Cette promesse de vente se décline sous les formes suivantes :

  • en acte authentique établi chez un notaire.
     
  • en acte sous seing privé et dans ce cas, il doit être enregistré à la Recette des Impôts dans les 10 jours suivant la signature sous peine de nullité.
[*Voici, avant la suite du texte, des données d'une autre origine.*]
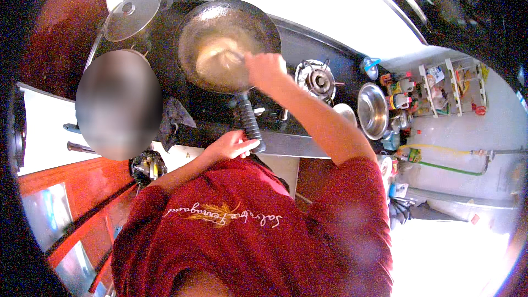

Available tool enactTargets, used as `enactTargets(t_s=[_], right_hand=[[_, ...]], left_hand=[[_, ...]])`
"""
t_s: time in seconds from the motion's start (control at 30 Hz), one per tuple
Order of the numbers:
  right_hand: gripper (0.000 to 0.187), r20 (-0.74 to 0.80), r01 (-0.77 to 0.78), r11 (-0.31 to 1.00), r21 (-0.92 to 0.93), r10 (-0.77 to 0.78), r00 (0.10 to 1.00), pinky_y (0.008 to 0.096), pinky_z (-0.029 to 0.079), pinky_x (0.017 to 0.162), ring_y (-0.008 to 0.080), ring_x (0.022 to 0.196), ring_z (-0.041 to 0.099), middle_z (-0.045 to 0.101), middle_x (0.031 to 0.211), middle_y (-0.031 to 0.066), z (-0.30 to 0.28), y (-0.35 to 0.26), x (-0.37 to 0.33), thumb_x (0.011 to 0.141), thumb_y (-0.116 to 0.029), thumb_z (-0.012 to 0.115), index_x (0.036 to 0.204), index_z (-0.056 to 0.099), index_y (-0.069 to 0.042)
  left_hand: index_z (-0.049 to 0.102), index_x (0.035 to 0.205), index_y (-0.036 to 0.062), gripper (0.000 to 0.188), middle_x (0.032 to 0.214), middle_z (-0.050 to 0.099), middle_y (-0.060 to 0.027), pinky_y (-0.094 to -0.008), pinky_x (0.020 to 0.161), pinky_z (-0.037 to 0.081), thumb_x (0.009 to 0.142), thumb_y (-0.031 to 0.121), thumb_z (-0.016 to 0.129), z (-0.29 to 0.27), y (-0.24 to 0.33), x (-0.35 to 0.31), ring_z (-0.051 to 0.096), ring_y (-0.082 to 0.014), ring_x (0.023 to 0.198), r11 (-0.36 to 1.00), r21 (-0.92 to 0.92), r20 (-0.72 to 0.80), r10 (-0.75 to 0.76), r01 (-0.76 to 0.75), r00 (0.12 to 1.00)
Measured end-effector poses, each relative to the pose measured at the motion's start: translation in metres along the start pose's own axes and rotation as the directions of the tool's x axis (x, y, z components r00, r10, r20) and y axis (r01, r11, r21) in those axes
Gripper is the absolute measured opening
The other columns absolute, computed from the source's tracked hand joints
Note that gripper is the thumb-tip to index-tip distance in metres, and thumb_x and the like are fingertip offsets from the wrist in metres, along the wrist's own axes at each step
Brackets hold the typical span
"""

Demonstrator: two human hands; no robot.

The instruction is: The person stirs a thick, translucent mixture in a pan on a stove using a spatula, briefly leaves the pan to retrieve a small bowl, and pours a liquid into the mixture.

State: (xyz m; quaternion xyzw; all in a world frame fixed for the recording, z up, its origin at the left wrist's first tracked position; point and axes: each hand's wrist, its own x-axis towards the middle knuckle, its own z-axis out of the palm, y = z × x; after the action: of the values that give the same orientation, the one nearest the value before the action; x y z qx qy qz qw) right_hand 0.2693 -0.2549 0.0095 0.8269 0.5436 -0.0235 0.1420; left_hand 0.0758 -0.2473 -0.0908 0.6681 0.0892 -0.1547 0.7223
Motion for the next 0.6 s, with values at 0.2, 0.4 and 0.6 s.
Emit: enactTargets(t_s=[0.2,0.4,0.6], right_hand=[[0.025,0.181,-0.072,0.996,-0.059,0.082,0.980,0.0391,0.052,0.061,0.0287,0.075,0.065,0.065,0.082,0.0145,-0.031,-0.007,-0.044,0.078,-0.013,0.051,0.101,0.053,-0.003],[0.024,0.095,0.027,0.999,-0.025,-0.025,0.995,0.0430,0.049,0.058,0.0315,0.069,0.064,0.063,0.072,0.0163,-0.009,-0.007,-0.010,0.087,-0.021,0.045,0.104,0.049,-0.005],[0.018,0.145,-0.123,0.991,-0.052,0.129,0.981,0.0403,0.052,0.061,0.0289,0.073,0.066,0.065,0.079,0.0147,-0.013,-0.001,-0.028,0.080,-0.013,0.049,0.095,0.052,-0.003]], left_hand=[[0.053,0.072,0.0046,0.029,0.059,0.055,-0.0092,-0.0398,0.052,0.044,0.077,0.031,0.064,0.006,0.012,-0.013,0.055,-0.0307,0.055,0.725,0.653,-0.202,0.446,-0.219,0.872],[0.053,0.091,0.0090,0.032,0.096,0.052,-0.0057,-0.0401,0.084,0.038,0.065,0.023,0.067,0.009,0.031,0.000,0.048,-0.0237,0.100,0.347,0.749,0.184,0.710,-0.565,0.680],[0.053,0.097,0.0109,0.035,0.101,0.051,-0.0027,-0.0384,0.090,0.032,0.066,0.024,0.065,0.014,0.010,0.001,0.044,-0.0202,0.107,0.309,0.811,0.242,0.596,-0.496,0.766]])
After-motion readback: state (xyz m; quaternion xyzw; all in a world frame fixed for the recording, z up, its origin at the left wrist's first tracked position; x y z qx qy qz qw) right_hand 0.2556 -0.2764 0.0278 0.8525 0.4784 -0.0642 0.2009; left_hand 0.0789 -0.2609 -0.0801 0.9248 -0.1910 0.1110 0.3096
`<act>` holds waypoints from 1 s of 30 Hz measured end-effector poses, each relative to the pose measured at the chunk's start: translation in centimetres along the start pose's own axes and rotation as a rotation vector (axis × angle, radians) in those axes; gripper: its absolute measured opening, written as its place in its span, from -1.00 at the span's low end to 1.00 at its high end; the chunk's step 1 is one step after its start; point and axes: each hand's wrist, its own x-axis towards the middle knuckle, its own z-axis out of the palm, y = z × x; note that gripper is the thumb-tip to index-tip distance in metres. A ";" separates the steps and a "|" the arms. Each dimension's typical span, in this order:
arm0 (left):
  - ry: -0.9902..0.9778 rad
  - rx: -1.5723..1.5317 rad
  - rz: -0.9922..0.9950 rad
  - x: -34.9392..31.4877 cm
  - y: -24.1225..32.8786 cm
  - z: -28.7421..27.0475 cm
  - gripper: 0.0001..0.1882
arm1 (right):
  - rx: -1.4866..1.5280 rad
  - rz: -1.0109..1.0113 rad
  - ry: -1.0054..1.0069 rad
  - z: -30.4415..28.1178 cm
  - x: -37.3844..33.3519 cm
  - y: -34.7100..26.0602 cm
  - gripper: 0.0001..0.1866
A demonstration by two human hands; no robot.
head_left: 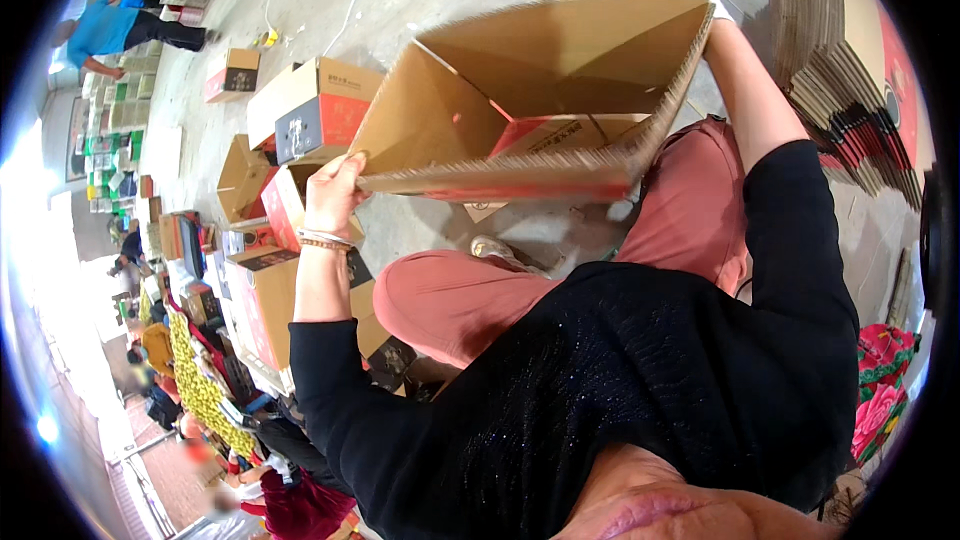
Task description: The person assembles flat-packed cardboard boxes by folding flaps and securing them with a handheld tape dispenser. The person repeatedly picks up boxes, folds them into shape, and applies tape to seal the seams.
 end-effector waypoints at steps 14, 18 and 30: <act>0.336 1.136 0.518 6.5 3.8 2.0 -0.77 | 0.098 -0.514 0.151 4.6 5.5 -2.2 -0.56; 0.288 1.149 0.473 6.6 4.2 1.5 -0.76 | 0.219 -0.388 -0.080 11.1 -0.3 -8.4 -0.61; 0.118 1.264 0.504 5.8 7.5 4.3 -0.79 | 0.239 -0.396 -0.612 21.4 -1.3 -2.6 -0.52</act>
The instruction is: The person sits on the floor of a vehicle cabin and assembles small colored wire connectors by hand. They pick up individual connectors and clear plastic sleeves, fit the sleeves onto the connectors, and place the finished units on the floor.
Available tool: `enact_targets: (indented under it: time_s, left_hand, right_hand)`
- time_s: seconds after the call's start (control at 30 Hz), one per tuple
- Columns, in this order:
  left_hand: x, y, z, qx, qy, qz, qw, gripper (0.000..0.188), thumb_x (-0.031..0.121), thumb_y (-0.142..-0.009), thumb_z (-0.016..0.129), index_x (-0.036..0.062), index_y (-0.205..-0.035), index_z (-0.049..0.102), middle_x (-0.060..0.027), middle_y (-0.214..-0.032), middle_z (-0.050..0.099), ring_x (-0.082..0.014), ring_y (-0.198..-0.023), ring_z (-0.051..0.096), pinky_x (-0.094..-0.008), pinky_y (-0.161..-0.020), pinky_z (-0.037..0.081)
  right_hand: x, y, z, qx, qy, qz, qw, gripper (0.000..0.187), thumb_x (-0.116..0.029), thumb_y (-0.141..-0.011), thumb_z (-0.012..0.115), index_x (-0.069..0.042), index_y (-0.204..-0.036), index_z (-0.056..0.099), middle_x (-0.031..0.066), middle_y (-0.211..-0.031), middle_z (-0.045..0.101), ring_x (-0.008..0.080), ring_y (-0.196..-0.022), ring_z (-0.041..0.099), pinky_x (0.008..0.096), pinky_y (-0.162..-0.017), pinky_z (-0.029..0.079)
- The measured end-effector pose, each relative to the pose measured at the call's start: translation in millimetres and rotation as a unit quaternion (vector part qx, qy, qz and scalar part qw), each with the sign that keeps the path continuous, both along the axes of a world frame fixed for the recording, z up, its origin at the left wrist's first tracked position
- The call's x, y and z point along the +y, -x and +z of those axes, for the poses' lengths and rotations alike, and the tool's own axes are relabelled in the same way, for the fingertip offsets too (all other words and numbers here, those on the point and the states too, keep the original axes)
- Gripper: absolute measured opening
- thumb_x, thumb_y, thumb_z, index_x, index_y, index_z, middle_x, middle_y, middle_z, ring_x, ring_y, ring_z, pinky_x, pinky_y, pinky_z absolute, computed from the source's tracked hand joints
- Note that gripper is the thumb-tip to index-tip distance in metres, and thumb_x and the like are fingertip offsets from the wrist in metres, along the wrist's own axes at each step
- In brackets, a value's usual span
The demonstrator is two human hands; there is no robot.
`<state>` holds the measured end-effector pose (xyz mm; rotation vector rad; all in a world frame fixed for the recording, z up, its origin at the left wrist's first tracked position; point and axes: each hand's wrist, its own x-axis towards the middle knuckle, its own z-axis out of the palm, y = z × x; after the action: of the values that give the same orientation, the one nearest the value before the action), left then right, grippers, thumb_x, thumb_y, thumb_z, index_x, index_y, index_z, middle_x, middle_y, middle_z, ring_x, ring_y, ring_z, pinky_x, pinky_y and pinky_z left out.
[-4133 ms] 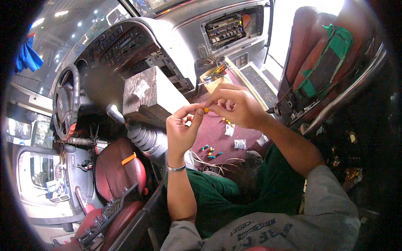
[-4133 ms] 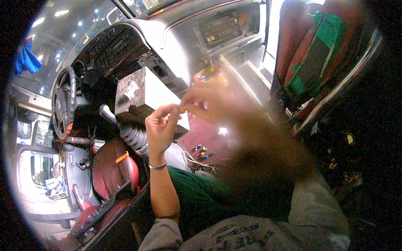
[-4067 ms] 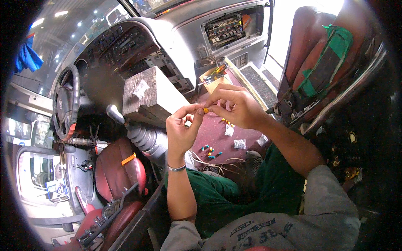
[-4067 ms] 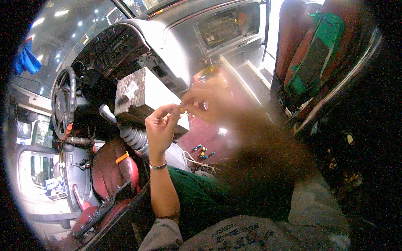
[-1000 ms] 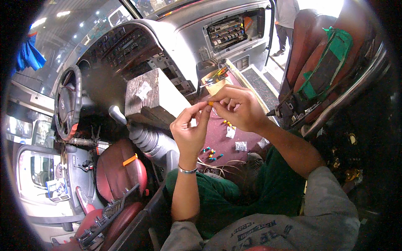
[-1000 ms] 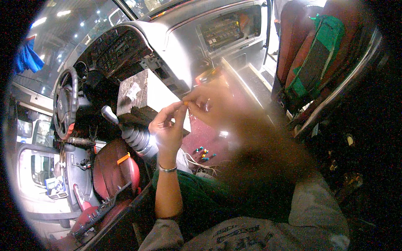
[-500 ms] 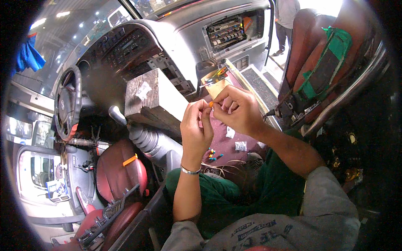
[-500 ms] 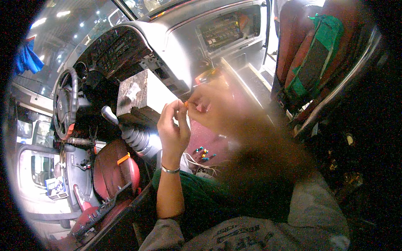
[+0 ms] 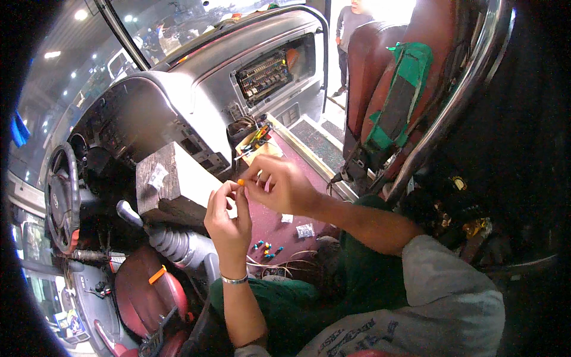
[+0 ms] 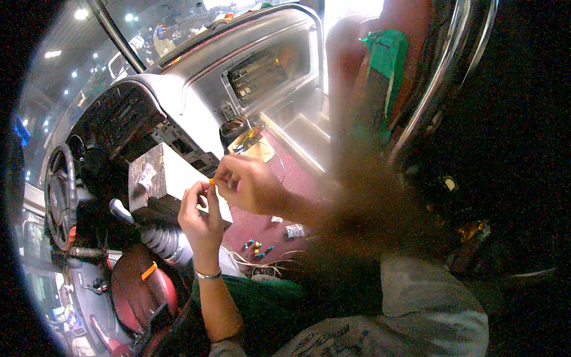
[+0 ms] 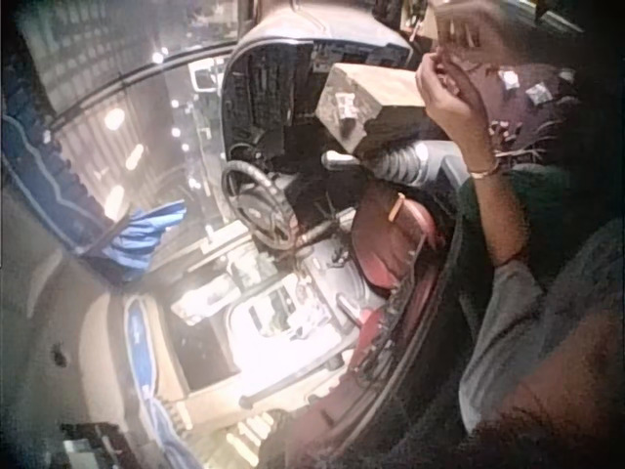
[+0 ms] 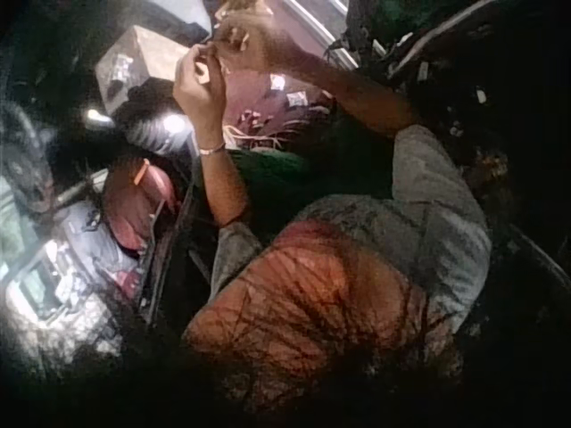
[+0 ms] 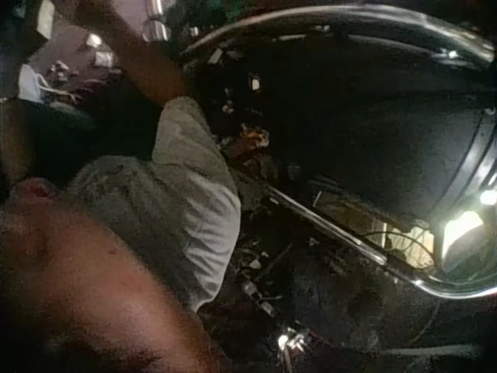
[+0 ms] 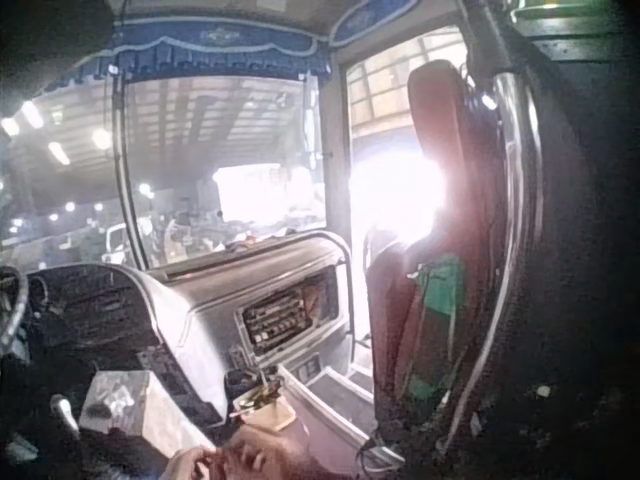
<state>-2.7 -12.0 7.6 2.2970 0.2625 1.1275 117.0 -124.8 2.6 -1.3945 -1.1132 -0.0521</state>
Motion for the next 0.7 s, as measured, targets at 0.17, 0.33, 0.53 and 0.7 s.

Toutefois, si le vendeur et l’acheteur décident d’augmenter la durée de validité de la promesse de vente, cette décision n’aura pas à être enregistrée comme initialement.
     

Si la cession de cette option intervient avant la date de fin prévue initialement, elle s’établit aussi par un acte authentique ou par un acte sous seing privé, et dans ce dernier cas, un enregistrement à la Recette des Impôts est obligatoire dans les 10 jours qui suivent la signature sous peine également de nullité.

 
 

LA PROMESSE D'ACHAT.

Cette formule est peu utilisée car elle présente des risques pour l’acheteur.
 

En effet, celui-ci s’engage à acheter tandis que le vendeur ne s’engage à rien et peut même trouver un autre acquéreur qui est prêt à payer plus cher le bien à vendre. 
 

Si ce contrat est passé, le vendeur demande un versement ( de 5 % à 10 % du prix de vente ) de fonds qui lui reste acquis au cas où l’acheteur se rétracte. ( Cette pratique est toutefois illégale depuis le 1er Juin 2001 ).